[[ Entries supplied open ]]

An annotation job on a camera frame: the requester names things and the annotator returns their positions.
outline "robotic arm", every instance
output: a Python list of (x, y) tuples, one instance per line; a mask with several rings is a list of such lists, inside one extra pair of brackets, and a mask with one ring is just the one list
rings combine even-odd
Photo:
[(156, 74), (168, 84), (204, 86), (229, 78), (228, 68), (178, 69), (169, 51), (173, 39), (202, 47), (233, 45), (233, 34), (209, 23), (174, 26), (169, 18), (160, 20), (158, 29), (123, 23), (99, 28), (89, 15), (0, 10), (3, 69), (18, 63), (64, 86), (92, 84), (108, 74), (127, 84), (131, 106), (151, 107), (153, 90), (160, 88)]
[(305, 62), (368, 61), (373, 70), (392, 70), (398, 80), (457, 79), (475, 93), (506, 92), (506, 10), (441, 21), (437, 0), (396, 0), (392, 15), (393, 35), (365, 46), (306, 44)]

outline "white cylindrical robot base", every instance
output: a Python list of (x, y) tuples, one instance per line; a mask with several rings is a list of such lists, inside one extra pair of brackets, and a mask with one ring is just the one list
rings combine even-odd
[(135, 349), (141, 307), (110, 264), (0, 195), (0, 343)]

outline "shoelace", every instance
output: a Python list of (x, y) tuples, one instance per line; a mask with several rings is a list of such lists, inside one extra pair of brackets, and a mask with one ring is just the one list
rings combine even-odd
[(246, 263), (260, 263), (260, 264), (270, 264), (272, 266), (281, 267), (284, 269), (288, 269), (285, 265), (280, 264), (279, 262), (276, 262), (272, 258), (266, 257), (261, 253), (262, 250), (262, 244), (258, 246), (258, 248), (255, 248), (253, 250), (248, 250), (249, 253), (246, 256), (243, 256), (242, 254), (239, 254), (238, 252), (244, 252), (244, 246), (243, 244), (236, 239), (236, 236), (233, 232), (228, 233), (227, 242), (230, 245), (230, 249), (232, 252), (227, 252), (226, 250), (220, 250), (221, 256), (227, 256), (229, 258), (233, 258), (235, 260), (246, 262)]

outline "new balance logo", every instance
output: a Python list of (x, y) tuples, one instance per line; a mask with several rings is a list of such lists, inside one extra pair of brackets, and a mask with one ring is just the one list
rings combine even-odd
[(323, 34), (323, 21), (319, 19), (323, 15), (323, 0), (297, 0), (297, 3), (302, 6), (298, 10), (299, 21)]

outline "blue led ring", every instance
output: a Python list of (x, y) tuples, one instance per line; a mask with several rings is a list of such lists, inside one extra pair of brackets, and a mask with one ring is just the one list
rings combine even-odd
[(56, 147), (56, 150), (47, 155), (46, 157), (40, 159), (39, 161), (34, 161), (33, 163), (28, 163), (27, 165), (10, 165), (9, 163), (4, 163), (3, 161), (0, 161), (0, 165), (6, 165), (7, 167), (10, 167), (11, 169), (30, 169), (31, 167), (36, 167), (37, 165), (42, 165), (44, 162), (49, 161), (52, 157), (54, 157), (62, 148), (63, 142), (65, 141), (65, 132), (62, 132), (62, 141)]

[[ Entries supplied closed ]]

- Goal of the exercise
Each line in which the string "every" is found must be copied from the data.

- Result for this task
outline "robotic arm", every instance
outline "white cylindrical robot base", every instance
outline "shoelace", every instance
outline "new balance logo", every instance
outline "blue led ring", every instance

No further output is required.